SQL error or missing database (too many references to "model": max 65535)

Is this a designed-in constraint or a bug?

Thanks

David

(13) By David Pratten (dpratten) on 2021-01-04 01:17:13 in reply to 12 [link] [source]

Hi Team,

Is the issue reported above a designed-in constraint or a bug?

David

(14) By David Raymond (dvdraymond) on 2021-01-04 16:00:03 in reply to 13 [link] [source]

Well, searching in the amalgamation that error message only shows up in one place, in the selectExpander function. So my complete amateur guess is that it looks like while the definition of the view is fine, when you expand all the view definitions out, the "model" table gets referenced more than 65,535 times, which would probably overflow a specific counter somewhere. Since they're explicitly checking for it I'd consider it a "designed-in constraint", but again, this is just an amateur guess.

/*
** This routine is a Walker callback for "expanding" a SELECT statement.
** "Expanding" means to do the following:
**
**    (1)  Make sure VDBE cursor numbers have been assigned to every
**         element of the FROM clause.
**
**    (2)  Fill in the pTabList->a[].pTab fields in the SrcList that
**         defines FROM clause.  When views appear in the FROM clause,
**         fill pTabList->a[].pSelect with a copy of the SELECT statement
**         that implements the view.  A copy is made of the view's SELECT
**         statement so that we can freely modify or delete that statement
**         without worrying about messing up the persistent representation
**         of the view.
**
**    (3)  Add terms to the WHERE clause to accommodate the NATURAL keyword
**         on joins and the ON and USING clause of joins.
**
**    (4)  Scan the list of columns in the result set (pEList) looking
**         for instances of the "*" operator or the TABLE.* operator.
**         If found, expand each "*" to be every column in every table
**         and TABLE.* to be every column in TABLE.
**
*/
static int selectExpander(Walker *pWalker, Select *p)
...
    Table *pTab;
...
    }else{
      /* An ordinary table or view name in the FROM clause */
      assert( pFrom->pTab==0 );
      pFrom->pTab = pTab = sqlite3LocateTableItem(pParse, 0, pFrom);
      if( pTab==0 ) return WRC_Abort;
      if( pTab->nTabRef>=0xffff ){
        sqlite3ErrorMsg(pParse, "too many references to \"%s\": max 65535",
           pTab->zName);
        pFrom->pTab = 0;
        return WRC_Abort;
      }

...

/*
** The schema for each SQL table and view is represented in memory
** by an instance of the following structure.
*/
struct Table {
...
  u32 nTabRef;         /* Number of pointers to this Table */
...

(15) By David Pratten (dpratten) on 2021-01-06 03:23:33 in reply to 14 [link] [source]

Thanks David,

I'll continue materialising the views rather than SELECTing from them directly.

David

(9) By Wout Mertens (wmertens) on 2020-12-23 05:55:19 in reply to 1 [link] [source]

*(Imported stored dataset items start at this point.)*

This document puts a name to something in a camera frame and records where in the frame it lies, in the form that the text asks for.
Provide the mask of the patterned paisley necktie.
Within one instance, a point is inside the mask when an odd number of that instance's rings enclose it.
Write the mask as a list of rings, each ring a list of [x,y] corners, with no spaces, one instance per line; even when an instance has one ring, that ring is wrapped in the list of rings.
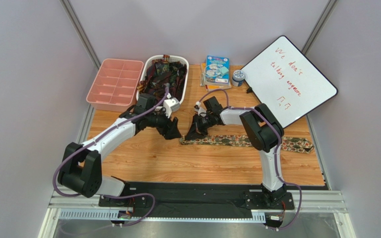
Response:
[[[314,144],[306,138],[282,137],[281,150],[296,153],[310,154],[314,151]],[[181,145],[215,145],[252,147],[247,135],[214,135],[202,139],[186,140],[183,136],[179,139]]]

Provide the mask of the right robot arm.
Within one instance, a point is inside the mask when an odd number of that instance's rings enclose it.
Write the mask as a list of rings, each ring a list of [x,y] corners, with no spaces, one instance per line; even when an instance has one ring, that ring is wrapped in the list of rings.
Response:
[[[262,192],[267,203],[278,203],[286,194],[279,168],[279,154],[284,129],[269,107],[260,103],[249,108],[223,107],[211,97],[198,107],[185,140],[203,139],[215,125],[242,125],[251,145],[259,151],[262,164]]]

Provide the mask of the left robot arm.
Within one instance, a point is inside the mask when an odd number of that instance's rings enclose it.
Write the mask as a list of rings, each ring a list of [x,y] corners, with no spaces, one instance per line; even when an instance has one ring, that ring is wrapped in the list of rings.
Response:
[[[53,176],[55,191],[68,196],[57,188],[60,184],[74,192],[72,197],[119,197],[127,183],[102,174],[104,159],[147,127],[157,129],[166,140],[180,138],[178,118],[171,117],[173,110],[179,106],[179,101],[170,95],[158,100],[152,95],[141,94],[137,103],[120,114],[103,132],[82,144],[72,142],[66,147],[63,161]]]

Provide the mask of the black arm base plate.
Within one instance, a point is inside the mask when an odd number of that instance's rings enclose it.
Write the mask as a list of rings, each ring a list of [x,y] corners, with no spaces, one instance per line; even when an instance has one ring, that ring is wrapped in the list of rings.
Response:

That's quite a database! Thanks for the interesting schema.

Unrelated question, I've never seen the [] surrounding identifiers before, and I can't find them documented in the SQLite docs either. From experimenting, they seem the same as using double-quotes?

I see you mix their use, in your examples you use both [e].[id] and e.id. Is there a particular reason you use it?

Thanks,

Wout.

(10) By Warren Young (wyoung) on 2020-12-23 06:22:36 in reply to 9 [link] [source]

I can't find them documented in the SQLite docs either.

Here.

(11) By David Pratten (dpratten) on 2020-12-26 01:09:08 in reply to 9 [link] [source]

Hi Wout,

Nothing special here, the mixed style is a result of not having an automated style checker.